On Fri, 13 Aug 2021 at 04:02, Heinrich Schuchardt <xypron.glpk at gmx.de> wrote:
>
>
>
> On 8/13/21 9:56 AM, Christian Melki wrote:
> >
> >
> > On 8/13/21 2:36 AM, Heinrich Schuchardt wrote:
> >> On 8/12/21 11:49 PM, Simon Glass wrote:
> >>> +Heinrich Schuchardt too
> >>>
> >>> On Thu, 12 Aug 2021 at 08:35, Christian Melki
> >>> <christian.melki at t2data.com> wrote:
> >>>>
> >>>> I was hoping that U-boot would detect BLOCK_IO devices provided by UEFI
> >>>> automatically. But I can't see anything attached under lsblk or find
> >>>> some other information about this.

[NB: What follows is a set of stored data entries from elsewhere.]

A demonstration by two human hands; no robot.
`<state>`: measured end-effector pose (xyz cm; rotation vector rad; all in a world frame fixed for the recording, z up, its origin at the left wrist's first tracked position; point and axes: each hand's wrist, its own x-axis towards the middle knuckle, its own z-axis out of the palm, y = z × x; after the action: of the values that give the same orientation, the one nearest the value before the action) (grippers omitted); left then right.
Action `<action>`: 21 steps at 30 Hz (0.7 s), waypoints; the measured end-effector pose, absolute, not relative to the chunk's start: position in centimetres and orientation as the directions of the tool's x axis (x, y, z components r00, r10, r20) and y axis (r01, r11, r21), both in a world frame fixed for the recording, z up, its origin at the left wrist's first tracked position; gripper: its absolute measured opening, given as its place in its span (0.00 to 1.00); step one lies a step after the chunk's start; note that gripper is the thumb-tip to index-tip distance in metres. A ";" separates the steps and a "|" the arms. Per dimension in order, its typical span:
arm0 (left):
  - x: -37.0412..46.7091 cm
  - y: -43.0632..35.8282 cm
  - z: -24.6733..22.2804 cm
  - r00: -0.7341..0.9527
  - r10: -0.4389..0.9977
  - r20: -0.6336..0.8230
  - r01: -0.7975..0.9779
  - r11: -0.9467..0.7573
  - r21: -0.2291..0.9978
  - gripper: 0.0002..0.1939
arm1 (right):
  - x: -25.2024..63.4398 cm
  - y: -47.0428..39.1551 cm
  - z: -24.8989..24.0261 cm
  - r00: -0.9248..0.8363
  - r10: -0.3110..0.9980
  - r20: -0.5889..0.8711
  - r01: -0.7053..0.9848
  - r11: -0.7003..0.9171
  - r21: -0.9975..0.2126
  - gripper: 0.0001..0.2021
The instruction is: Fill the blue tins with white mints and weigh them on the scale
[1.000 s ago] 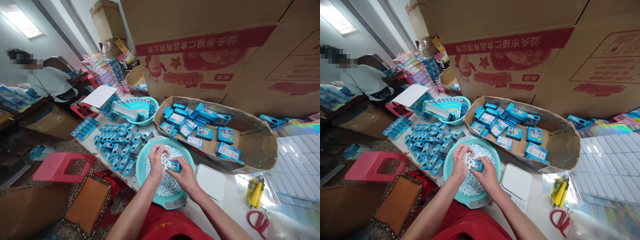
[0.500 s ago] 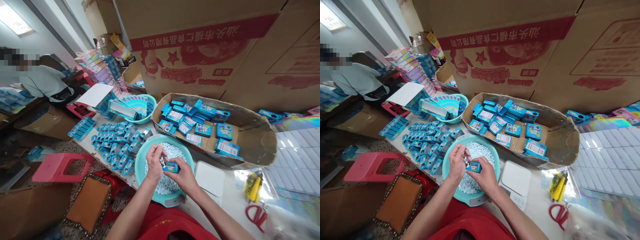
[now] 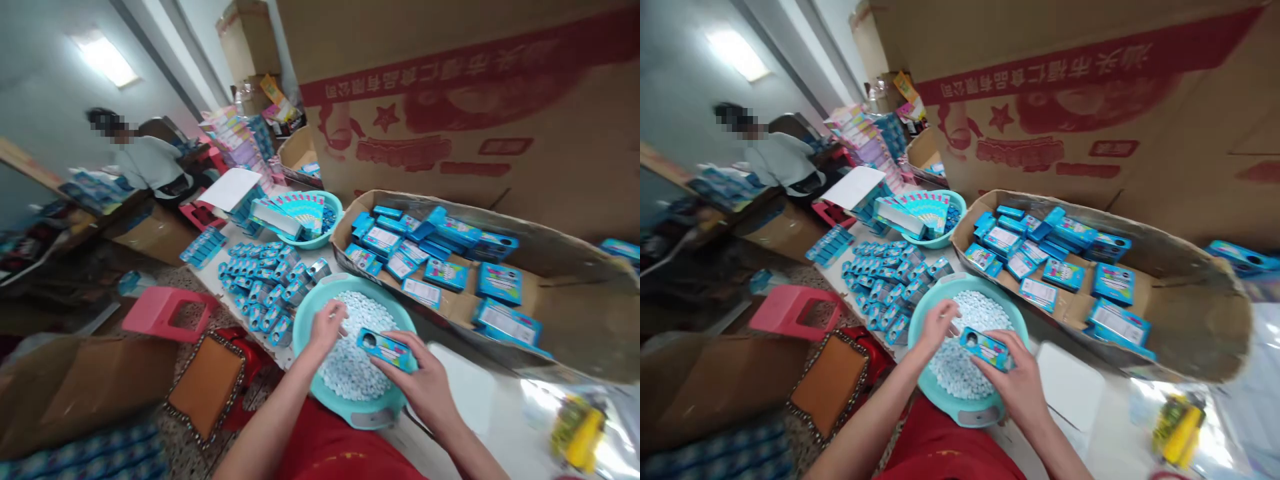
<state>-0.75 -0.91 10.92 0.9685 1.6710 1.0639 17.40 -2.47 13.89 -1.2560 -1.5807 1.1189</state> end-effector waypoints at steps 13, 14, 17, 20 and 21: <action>3.3 -5.6 3.6 0.398 0.885 -0.241 0.806 -0.212 0.553 0.24 | 16.9 -0.7 12.3 -0.126 0.987 0.099 0.371 0.139 -0.918 0.20; 2.5 -5.5 3.6 0.373 0.891 -0.258 0.791 -0.160 0.591 0.19 | 16.8 -0.8 12.0 -0.119 0.988 0.095 0.374 0.134 -0.918 0.20; 0.7 -5.0 3.4 0.106 0.951 -0.290 0.658 0.152 0.738 0.11 | 16.8 -1.1 11.3 -0.127 0.988 0.087 0.369 0.129 -0.920 0.20; 0.4 -4.1 3.4 -0.101 0.952 -0.287 0.477 0.300 0.826 0.09 | 16.9 -1.3 10.8 -0.146 0.986 0.086 0.383 0.137 -0.913 0.19; 0.5 -3.9 3.7 -0.131 0.947 -0.292 0.436 0.320 0.841 0.10 | 17.0 -1.3 10.6 -0.135 0.987 0.090 0.394 0.137 -0.909 0.18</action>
<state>0.51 -3.86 3.69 1.2510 1.7236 0.7459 17.02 -1.32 10.64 -1.3570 -1.6504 0.9794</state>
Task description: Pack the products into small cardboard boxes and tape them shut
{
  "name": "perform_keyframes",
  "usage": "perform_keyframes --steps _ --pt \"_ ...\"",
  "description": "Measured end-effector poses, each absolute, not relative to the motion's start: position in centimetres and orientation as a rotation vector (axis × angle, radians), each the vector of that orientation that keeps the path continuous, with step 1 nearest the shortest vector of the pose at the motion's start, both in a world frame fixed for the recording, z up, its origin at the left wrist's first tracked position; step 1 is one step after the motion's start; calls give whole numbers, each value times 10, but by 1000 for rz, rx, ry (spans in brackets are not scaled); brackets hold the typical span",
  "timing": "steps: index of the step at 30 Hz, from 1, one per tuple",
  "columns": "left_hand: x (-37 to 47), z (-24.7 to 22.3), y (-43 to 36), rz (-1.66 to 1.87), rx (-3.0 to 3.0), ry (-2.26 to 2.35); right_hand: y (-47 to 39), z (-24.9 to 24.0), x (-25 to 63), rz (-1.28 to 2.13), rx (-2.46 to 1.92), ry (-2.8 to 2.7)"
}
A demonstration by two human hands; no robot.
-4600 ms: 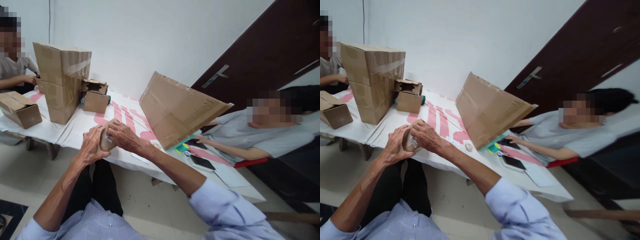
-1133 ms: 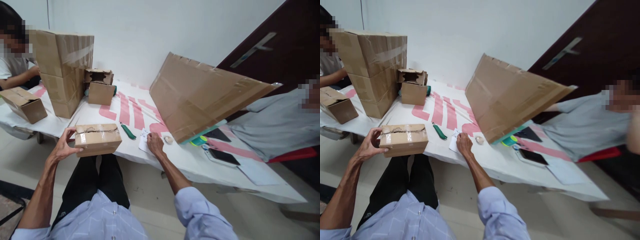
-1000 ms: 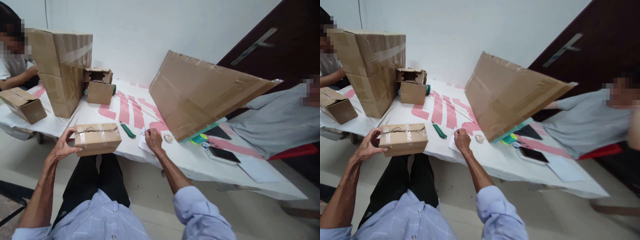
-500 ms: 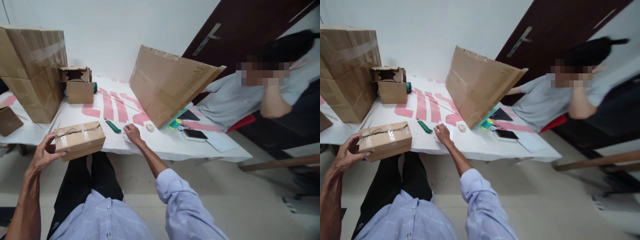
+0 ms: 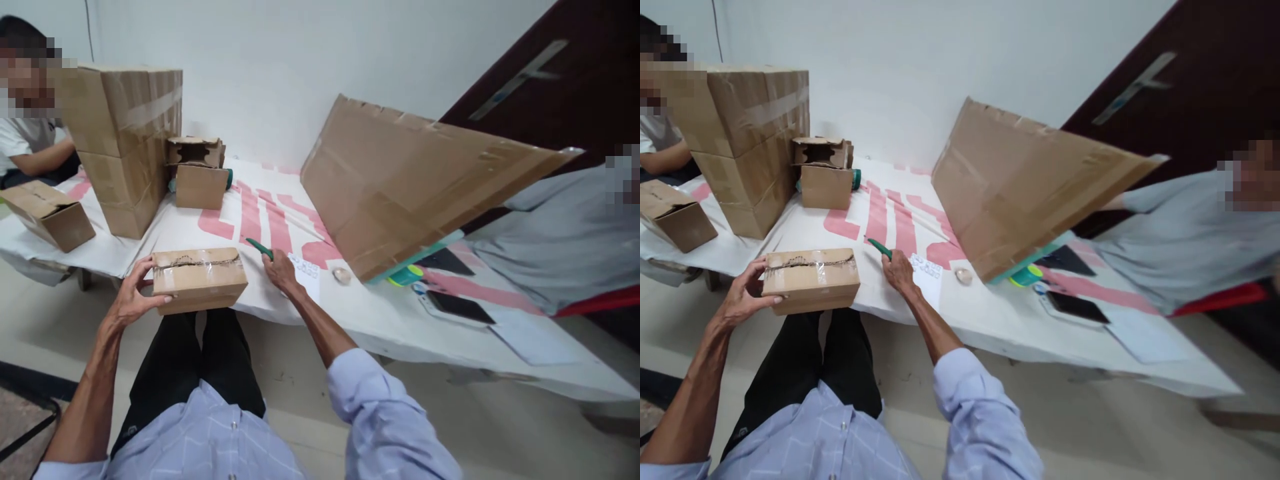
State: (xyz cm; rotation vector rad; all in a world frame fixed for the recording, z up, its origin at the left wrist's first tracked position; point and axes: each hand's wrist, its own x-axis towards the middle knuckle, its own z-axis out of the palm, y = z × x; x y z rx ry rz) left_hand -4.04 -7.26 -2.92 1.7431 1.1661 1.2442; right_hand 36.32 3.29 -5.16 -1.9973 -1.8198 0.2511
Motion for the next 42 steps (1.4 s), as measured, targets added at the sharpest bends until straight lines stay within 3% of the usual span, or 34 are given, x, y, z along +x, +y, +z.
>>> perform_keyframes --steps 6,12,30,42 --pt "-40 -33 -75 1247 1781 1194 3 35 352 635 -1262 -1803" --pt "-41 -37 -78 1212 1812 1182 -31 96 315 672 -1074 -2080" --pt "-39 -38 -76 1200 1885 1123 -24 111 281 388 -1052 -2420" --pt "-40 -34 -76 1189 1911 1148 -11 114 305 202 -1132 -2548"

> >>>> For example, Barebox works just fine on both Virtualbox and real
> >>>> hardware in this regard.
> >>>>
> >>>> Barebox does not have an emmc driver for the real hardware but
> >>>> piggybacks off the UEFI protocol for this.
> >>
> >> Hello Christian,
> >>
> >> U-Boot can be used in two scenarios:
> >>
> >> 1) U-Boot is the firmware providing the UEFI API
> >> 2) U-Boot is running as an application consuming the UEFI API.
> >>
> >> Barebox only supports scenario 2).
> >>
> >
> > Ok.
> >
> >>>>
> >>>> I'm sure that the idea with this U-boot driver is something like that,
> >>>> but would appreciate some hints on how to use it.
> >>
> >> efi_driver/efi_block_device.c is used in scenario 1).
> >>
> >> When a UEFI payload like iPXE provides an EFI_BLOCK_IO_PROTOCOL on a
> >> handle and calls ConnectController() U-Boot will install the
> >> EFI_SIMPLE_FILE_PROTOCOL for each partition on the block device.
> >>
> >> You can find a detailed description of this use case in:
> >>
> >> * https://u-boot.readthedocs.io/en/latest/develop/uefi/iscsi.html
> >> * https://archive.fosdem.org/2020/schedule/event/firmware_duwu/
> >>
> >
> > I read the fosdem presentation, but apparently did not understand it
> > correctly, as I thought it could be used for presenting the UEFI block
> > IO protocol.
> >
> >>>>
> >>>> Ie, standard usage. UEFI boots of a drive, posts some handles(?) to a
> >>>> block device and U-boot picks it up, not knowing more about the
> >>>> abstracted hardware.
> >>
> >> Here you seem be referring to scenario 2).
> >>
> >> For scenario 2) support for UEFI block devices has not been implemented,
> >> yet. As operating systems like Linux, BSD, Windows all can be booted via
> >> UEFI there has not been any use case driving further development of this
> >> scenario.
> >>
> >> Please, describe what you want to do with U-Boot.
> >
> > I have an x86 board (DFI GHF51, AMD Ryzen R1000) with an ACPI presented
> > eMMC. AMDI0040. U-boot does not seem to recognize this device (Linux
> > works fine.
> > https://git.kernel.org/pub/scm/linux/kernel/git/torvalds/linux.git/tree/drivers/mmc/host/sdhci-acpi.c).
> >
> > So I thought the UEFI block IO protocol could come in handy as a generic
> > abstraction. The device works fine under Barebox with this mechanism. So
> > without a native or an UEFI block IO driver I have no disc access in
> > U-boot.
> >
> > I know that UEFI can boot a EFI-stubbed kernel directly. But I am more
> > comfortable with the U-boot "ecosystem" than UEFI, also it is easier to
> > merge more platforms under the same (existing) boot
> > mechanism/behavior/environment using U-boot as an intermediate than just
> > UEFI (older ARM/PPC etc).
>
> There are two ways U-Boot can run on U-Boot:
>
> CONFIG_EFI_STUB, efi-x86_payload64_defconfig: efi_main() calls
> ExitBootServices(). After this point U-Boot cannot consume any EFI boot
> services and protocols but has to rely on its own drivers.
>
> CONFIG_EFI_APP, efi-x86_app_defconfig: U-Boot drivers use the UEFI API.
> Currently the only drivers implemented in this way are:
>
> - console: drivers/serial/serial_efi.c, "efi,uart"
> - system reset: lib/efi/efi_app.c, "efi,reset"
> - video: drivers/video/efi.c, "efi-fb"
>
> drivers/video/efi.c is assuming that you have a VESA compatible graphics
> card and is bypassing the UEFI API to access the framebuffer. To be
> portable it would have been preferable to provide a UCLASS_VIDEO_CONSOLE
> driver based on the graphical output protocol.
>
> setup_memory() is another function that is not portable because it tries
> to access global_data_ptr directly. This variable only exists on x86_64.
> On ARM and RISC-V set_gd() should be used.

I have a series which tries to address some of these points, at
u-boot-dm/efi-working and hope to send it soon.